--- Data segment Enclosed Below ---

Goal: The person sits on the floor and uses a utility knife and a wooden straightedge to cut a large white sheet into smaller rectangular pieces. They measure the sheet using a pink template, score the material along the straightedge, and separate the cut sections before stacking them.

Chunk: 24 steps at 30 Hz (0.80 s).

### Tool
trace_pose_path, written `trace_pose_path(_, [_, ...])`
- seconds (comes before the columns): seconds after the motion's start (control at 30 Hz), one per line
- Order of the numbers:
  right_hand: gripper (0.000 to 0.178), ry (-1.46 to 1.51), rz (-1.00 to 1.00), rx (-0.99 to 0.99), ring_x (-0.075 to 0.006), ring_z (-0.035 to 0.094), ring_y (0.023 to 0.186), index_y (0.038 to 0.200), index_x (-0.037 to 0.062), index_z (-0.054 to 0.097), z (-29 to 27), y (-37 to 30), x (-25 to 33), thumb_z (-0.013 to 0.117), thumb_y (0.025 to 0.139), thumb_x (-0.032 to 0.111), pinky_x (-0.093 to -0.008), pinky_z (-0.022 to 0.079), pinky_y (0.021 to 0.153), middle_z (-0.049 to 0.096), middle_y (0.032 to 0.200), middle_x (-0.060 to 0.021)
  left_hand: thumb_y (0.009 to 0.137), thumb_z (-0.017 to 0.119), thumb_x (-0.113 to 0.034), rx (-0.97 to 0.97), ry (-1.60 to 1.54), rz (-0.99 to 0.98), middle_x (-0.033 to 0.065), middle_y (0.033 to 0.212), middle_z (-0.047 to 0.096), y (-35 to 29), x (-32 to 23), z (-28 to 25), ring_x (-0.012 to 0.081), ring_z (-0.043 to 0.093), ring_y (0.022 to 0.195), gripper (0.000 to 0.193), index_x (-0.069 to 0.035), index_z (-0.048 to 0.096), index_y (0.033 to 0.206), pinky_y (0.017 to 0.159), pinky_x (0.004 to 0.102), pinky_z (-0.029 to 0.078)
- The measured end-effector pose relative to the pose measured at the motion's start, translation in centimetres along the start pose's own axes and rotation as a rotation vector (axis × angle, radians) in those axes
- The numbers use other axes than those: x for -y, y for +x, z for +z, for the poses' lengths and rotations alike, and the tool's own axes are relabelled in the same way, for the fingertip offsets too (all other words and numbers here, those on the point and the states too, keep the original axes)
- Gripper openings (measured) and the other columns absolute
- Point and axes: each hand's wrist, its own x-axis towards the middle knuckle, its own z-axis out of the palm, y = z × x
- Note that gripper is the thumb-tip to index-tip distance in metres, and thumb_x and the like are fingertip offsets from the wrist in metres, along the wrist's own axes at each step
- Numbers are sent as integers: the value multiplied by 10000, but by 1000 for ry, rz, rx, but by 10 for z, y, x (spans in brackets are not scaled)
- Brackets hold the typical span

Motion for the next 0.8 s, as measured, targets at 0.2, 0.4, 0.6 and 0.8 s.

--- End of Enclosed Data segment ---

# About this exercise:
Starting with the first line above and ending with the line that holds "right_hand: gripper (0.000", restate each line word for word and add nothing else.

# Answer to the exercise:
Goal: The person sits on the floor and uses a utility knife and a wooden straightedge to cut a large white sheet into smaller rectangular pieces. They measure the sheet using a pink template, score the material along the straightedge, and separate the cut sections before stacking them.

Chunk: 24 steps at 30 Hz (0.80 s).

### Tool
trace_pose_path, written `trace_pose_path(_, [_, ...])`
- seconds (comes before the columns): seconds after the motion's start (control at 30 Hz), one per line
- Order of the numbers:
  right_hand: gripper (0.000 to 0.178), ry (-1.46 to 1.51), rz (-1.00 to 1.00), rx (-0.99 to 0.99), ring_x (-0.075 to 0.006), ring_z (-0.035 to 0.094), ring_y (0.023 to 0.186), index_y (0.038 to 0.200), index_x (-0.037 to 0.062), index_z (-0.054 to 0.097), z (-29 to 27), y (-37 to 30), x (-25 to 33), thumb_z (-0.013 to 0.117), thumb_y (0.025 to 0.139), thumb_x (-0.032 to 0.111), pinky_x (-0.093 to -0.008), pinky_z (-0.022 to 0.079), pinky_y (0.021 to 0.153), middle_z (-0.049 to 0.096), middle_y (0.032 to 0.200), middle_x (-0.060 to 0.021)

The output as shown is complete.